#### [Dataset records]
■ ■ ■ ■ ■ ■ ■

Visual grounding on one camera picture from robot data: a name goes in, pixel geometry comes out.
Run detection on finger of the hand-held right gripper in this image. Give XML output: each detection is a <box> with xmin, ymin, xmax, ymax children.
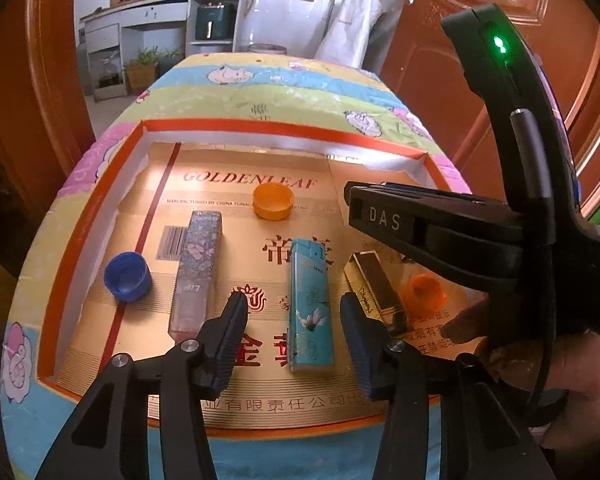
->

■ ■ ■ ■ ■ ■ ■

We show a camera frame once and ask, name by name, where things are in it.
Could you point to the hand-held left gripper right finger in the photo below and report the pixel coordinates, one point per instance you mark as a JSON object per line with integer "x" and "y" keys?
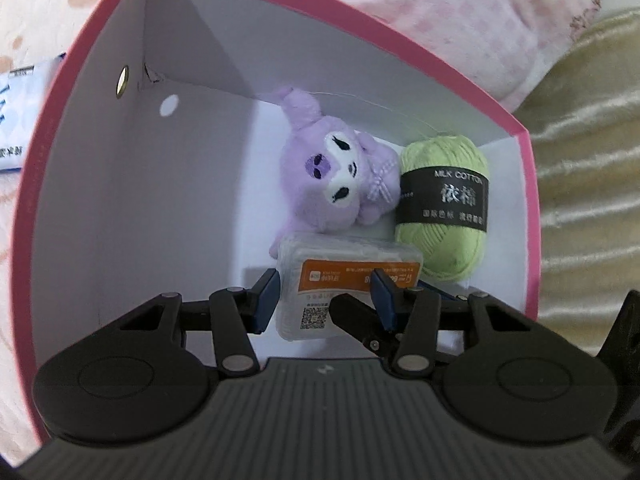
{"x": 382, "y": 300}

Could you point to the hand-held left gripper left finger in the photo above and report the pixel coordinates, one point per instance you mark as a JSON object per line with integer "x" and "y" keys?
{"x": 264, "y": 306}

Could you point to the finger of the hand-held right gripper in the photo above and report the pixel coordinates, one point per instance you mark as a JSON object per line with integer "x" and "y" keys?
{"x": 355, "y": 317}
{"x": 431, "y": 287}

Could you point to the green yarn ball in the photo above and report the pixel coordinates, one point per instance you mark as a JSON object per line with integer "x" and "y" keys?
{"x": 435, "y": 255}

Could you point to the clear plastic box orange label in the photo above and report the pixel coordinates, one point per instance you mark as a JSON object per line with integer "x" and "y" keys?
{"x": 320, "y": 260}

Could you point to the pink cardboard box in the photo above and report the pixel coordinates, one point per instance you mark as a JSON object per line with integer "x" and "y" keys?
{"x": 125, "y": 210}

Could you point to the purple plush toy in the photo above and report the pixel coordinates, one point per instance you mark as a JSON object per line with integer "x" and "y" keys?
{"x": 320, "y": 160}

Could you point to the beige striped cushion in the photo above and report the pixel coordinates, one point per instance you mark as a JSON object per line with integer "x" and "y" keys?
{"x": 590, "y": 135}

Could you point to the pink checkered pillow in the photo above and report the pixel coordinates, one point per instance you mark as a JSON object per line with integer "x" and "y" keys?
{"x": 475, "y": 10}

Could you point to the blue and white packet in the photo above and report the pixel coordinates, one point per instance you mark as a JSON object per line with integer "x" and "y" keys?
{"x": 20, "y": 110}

■ ■ ■ ■ ■ ■ ■

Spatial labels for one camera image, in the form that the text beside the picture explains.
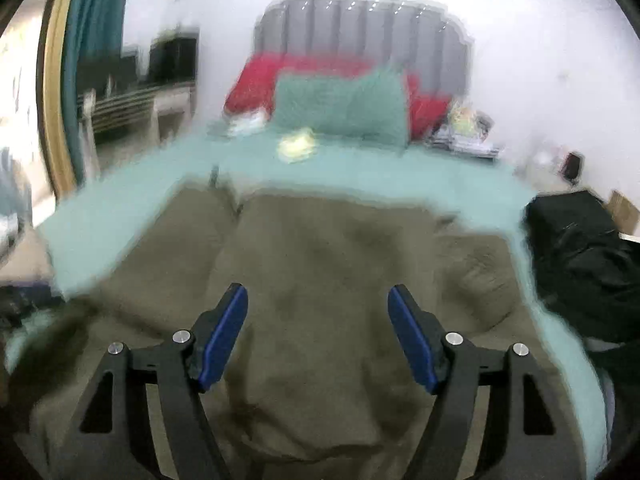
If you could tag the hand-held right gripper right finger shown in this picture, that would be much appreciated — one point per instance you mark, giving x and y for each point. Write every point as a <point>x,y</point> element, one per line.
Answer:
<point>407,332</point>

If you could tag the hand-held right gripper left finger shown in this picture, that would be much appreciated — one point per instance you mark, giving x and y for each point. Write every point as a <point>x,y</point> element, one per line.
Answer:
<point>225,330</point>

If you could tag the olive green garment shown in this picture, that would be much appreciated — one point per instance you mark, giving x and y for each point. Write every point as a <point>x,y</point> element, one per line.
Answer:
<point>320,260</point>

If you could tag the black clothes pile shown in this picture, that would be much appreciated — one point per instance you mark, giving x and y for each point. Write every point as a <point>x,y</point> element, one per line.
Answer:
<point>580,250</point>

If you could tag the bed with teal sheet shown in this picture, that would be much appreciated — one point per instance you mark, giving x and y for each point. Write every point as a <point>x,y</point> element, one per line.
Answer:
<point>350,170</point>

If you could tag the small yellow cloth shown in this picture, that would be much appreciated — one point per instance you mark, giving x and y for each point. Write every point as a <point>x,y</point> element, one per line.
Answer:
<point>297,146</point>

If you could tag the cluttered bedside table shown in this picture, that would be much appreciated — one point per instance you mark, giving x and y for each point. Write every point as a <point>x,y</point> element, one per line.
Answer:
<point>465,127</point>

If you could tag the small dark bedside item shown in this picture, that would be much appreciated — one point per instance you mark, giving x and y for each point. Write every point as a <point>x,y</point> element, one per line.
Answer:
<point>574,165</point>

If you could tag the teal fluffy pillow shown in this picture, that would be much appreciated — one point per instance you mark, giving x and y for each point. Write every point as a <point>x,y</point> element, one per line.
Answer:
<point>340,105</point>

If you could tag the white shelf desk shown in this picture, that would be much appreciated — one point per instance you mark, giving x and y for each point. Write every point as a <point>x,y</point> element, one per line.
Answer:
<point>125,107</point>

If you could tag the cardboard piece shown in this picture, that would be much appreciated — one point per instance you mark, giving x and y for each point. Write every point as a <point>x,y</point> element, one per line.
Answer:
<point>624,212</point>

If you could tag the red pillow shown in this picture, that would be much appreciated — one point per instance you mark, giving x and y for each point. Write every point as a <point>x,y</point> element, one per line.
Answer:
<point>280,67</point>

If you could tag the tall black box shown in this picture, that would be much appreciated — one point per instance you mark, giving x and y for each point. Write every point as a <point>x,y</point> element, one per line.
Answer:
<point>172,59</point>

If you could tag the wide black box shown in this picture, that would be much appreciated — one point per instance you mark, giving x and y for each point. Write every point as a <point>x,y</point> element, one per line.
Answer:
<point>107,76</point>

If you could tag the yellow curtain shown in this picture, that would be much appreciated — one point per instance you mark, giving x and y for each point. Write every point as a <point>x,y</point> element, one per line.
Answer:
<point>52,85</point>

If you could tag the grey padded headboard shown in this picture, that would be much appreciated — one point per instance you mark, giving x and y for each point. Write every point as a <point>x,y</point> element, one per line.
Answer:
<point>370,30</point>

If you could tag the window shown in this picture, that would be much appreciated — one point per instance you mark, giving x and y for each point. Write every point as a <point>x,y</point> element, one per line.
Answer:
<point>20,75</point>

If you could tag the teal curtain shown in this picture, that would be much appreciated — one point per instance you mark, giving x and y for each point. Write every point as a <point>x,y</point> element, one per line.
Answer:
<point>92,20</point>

■ ■ ■ ■ ■ ■ ■

#### [Exercise]
The answer must be every line of the listing that holds the word "name".

#### [Output of the exercise]
Visual grounding on one camera picture from robot data: a name goes in, pixel geometry comes out.
We show a camera frame once and ask, name by name, where things are in it.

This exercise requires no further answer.